Atendendo a que a nossa percentagem de diplomados pelo 1º ciclo do ES, entre os
jovens de 20 a 24 anos, ainda era, em 2013, cerca de 2p.p. inferior à média
correspondente para a União Europeia a 28 (www.pordata.pt)
e que, por outro lado, é ainda grande o esforço que de nós se espera para
cumprir em 5 anos as metas do Horizonte 2020, que subscrevemos, seria de
esperar que este domínio constituísse uma prioridade para o Ministério da
Educação. Como analisa um importante documento do Conselho de Reitores (www.crup.pt), a significativa taxa de não
conclusão –resultando em importantíssimo
custo individual e social – encontra, desde a crise, razões fundamentais na
crescente dificuldade económica de estudantes e famílias para financiarem estudos
superiores, num momento em que o Estado se
vem retraindo significativamente nesta sua obrigação: assim, e por exemplo, a
percentagem de bolseiros, no ES público, em relação ao total de alunos
matriculados, vem recuando sistematicamente desde 2009 e situa-se agora em níveis
próximos dos de há dez anos…
Conviria então perguntar: onde e
à custa de que mais custos sociais, espera o Sr.

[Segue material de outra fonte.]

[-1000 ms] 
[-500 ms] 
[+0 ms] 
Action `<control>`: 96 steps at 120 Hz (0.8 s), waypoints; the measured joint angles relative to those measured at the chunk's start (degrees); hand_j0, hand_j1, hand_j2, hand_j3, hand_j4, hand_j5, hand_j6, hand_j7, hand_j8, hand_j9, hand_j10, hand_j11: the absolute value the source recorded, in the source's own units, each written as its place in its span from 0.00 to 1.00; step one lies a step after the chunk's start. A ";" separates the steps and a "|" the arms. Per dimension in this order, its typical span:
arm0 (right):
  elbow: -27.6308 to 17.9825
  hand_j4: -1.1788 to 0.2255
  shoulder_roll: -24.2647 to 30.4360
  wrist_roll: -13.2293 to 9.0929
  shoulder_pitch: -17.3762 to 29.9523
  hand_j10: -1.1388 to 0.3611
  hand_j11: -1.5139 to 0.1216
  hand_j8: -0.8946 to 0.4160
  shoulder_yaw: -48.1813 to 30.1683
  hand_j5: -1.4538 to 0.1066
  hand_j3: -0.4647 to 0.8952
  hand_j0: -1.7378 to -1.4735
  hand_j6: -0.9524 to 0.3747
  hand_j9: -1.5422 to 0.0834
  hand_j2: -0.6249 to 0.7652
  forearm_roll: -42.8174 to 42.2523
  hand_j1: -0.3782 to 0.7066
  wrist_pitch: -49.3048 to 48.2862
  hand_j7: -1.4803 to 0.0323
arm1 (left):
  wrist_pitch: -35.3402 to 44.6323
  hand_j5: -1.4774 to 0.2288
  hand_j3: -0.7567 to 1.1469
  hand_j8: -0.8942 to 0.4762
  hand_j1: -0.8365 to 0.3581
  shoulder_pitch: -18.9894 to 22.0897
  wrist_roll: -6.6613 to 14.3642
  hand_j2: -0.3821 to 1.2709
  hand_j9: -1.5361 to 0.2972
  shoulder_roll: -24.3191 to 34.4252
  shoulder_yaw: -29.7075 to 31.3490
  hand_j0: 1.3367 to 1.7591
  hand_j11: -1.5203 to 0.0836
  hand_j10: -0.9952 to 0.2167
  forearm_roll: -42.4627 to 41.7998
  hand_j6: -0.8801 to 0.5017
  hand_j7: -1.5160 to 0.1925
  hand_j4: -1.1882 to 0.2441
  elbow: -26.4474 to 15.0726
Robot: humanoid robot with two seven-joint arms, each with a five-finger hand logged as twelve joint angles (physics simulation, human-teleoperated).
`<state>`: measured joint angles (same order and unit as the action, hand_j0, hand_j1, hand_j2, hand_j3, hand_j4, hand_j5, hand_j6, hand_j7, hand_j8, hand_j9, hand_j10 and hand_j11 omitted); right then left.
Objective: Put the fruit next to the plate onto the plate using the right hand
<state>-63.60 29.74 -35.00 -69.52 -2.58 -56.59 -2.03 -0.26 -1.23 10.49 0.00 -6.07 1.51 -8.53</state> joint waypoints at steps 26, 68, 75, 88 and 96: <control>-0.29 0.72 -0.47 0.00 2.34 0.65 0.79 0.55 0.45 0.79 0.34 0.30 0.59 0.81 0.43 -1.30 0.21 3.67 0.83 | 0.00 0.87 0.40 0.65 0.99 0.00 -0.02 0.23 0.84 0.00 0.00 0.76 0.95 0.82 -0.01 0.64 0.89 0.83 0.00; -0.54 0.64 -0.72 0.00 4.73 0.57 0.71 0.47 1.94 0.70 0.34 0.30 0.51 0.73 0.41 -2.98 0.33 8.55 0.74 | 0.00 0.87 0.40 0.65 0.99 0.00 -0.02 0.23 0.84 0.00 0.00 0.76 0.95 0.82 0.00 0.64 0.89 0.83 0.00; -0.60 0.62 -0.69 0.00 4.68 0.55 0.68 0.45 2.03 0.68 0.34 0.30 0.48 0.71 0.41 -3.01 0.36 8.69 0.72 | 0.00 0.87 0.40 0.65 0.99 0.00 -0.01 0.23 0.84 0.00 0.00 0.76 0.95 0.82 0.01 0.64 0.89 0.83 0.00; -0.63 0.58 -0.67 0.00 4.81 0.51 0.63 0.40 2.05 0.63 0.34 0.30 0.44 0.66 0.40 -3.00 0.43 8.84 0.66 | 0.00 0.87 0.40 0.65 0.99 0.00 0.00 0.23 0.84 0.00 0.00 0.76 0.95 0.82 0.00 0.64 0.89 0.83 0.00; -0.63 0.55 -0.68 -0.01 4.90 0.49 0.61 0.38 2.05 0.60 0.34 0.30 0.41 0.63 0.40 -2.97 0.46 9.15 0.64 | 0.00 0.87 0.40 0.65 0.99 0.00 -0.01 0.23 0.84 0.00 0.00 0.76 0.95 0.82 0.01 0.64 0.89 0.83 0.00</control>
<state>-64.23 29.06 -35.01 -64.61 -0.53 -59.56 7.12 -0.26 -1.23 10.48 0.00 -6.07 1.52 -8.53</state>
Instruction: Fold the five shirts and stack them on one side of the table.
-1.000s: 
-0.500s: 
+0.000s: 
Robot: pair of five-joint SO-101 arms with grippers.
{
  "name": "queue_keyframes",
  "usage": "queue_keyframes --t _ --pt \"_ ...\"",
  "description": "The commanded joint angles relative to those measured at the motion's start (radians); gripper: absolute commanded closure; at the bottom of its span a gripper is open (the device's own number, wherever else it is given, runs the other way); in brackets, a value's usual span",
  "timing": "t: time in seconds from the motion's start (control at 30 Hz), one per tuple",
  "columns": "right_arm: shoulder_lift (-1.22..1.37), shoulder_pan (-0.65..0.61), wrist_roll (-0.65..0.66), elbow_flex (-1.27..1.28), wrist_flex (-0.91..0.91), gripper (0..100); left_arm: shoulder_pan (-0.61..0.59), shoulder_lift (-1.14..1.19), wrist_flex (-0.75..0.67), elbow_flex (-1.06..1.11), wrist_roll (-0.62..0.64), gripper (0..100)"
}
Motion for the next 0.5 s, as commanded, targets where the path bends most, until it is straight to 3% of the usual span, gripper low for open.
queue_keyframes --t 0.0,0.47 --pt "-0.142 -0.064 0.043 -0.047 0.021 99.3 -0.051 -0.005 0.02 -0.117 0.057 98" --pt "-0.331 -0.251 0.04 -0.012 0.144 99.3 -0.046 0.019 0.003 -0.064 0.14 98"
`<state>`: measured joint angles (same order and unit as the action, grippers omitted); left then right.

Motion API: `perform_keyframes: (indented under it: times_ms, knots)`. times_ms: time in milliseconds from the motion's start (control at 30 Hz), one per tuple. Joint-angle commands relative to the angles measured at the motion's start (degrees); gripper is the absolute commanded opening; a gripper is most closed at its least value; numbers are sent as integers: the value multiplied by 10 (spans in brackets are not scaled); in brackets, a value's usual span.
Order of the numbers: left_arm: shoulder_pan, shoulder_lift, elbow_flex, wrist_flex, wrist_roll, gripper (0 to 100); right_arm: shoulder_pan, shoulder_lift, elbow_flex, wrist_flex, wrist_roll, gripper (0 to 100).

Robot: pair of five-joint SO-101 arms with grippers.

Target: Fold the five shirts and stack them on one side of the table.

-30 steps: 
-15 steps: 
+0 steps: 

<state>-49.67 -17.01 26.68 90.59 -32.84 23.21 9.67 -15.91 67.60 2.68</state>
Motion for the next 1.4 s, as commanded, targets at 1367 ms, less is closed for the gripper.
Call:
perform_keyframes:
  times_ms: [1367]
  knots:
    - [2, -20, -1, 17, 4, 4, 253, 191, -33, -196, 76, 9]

Ministro conseguir ganhos de
eficiência susceptíveis de compensar um tão mau desempenho? Ou, ainda: aqueles 700
(200 ?) milhões não dariam jeito neste domínio?

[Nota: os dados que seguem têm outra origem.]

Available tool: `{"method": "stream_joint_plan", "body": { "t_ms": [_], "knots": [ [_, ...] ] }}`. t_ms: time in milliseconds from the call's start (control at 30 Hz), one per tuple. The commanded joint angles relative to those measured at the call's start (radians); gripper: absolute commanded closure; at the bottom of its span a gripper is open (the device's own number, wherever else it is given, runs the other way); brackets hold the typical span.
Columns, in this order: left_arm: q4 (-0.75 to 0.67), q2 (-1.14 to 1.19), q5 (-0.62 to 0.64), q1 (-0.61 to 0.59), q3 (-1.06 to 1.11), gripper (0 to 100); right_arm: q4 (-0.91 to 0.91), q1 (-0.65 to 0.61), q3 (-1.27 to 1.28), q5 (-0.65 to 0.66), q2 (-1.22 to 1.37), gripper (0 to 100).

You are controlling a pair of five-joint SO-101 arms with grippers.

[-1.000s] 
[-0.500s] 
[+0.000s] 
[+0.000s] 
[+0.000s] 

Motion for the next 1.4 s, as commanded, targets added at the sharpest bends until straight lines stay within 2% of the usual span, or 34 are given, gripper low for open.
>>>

(*)Excertos das edições on line
do Público, de 20 e 21 de Outubro de 2014.
Margarida Chagas Lopes
Acabo de saber que, hoje, numa escola do Porto, mais uma professora foi agredida na sua sala de aula por pais de alunos. Isto pelo que resumidamente se refere.

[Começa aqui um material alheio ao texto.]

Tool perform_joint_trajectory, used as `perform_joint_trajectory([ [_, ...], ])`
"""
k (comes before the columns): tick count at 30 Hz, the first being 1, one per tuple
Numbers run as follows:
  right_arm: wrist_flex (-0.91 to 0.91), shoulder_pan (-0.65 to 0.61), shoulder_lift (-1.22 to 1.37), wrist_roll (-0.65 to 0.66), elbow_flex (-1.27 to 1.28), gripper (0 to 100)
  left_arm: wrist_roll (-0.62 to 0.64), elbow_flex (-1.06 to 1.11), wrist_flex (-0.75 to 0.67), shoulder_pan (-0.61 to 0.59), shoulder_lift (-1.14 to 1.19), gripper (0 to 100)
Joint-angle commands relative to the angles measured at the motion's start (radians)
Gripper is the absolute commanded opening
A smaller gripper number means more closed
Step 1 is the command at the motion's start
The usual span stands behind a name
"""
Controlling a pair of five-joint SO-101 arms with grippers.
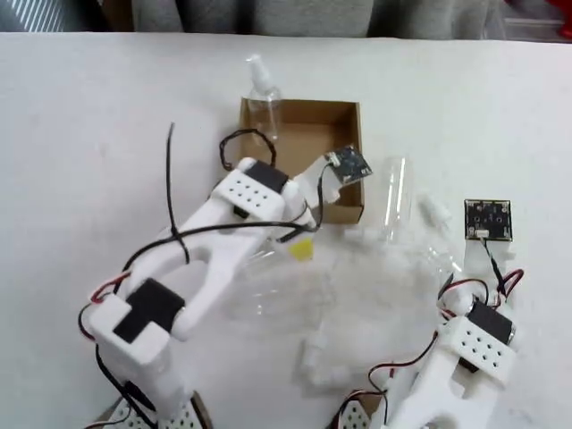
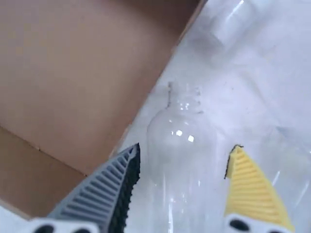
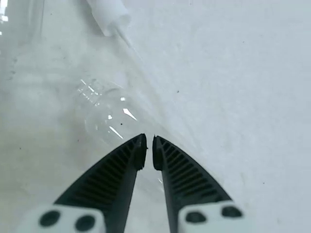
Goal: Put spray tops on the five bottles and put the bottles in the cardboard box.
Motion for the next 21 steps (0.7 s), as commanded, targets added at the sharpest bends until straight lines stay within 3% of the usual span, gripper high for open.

ResponderEliminarEm dia de test um dos alunos (11-12 anos), já na sala de aula, usou um telemóvel (com infracção do Regulamento interno, diga-se!) para pedir ajuda aos pais com o pretexto de que "havia ébola" na escola e queixando-se de que a professora lhe tirara o telemóvel.
Os pais acorrem à sala de aula e maltratam a professora diante de toda a turma. Só a intervenção da polícia conseguiu dominar a situação criada pela "criatividade" de uma criança mal intencionada (fugir ao test...).
Situações como esta obrigam a múltplas interrogações:
Que pensar do relacionamento de certos pais com professores e educadores? Que educação dão aos seus filhos? Que valor e grau de confiança atribuem à escola?
Até quando situações como estas ficam impunes?
Até quando o silêncio do MEC, das organizações profissionais, dos directores de agrupamentos, da comunicação social?.
Até quando se continua a consentir no desrespeitto pela pessoa do professor e a sua desprotecção e na desvalorização social desta profissão - pedra angular da construção do futuro de uma sociedade?
Tudo isto vem a propósito de anunciados mais cortes de uns milhões (quantos?) no orçamento da educação para 2015, mas também tem a ver com desemprego, baixos salários, precariedade laboral, falta de apoios à integração social, anomia social...
Agradeço à Professora Margarida Chagas Lopes o pretexto que o seu post me deu para exprimir a minha perplexidade e indignação.
A escola deixou de ser ponto de educação e agora são mentiras do ministro e do ministério e o deixa andar.
ResponderEliminarQuem apanha dos alunos e dos seus pais são os prof's que lutam desesperadamente pelo pão de cada dia.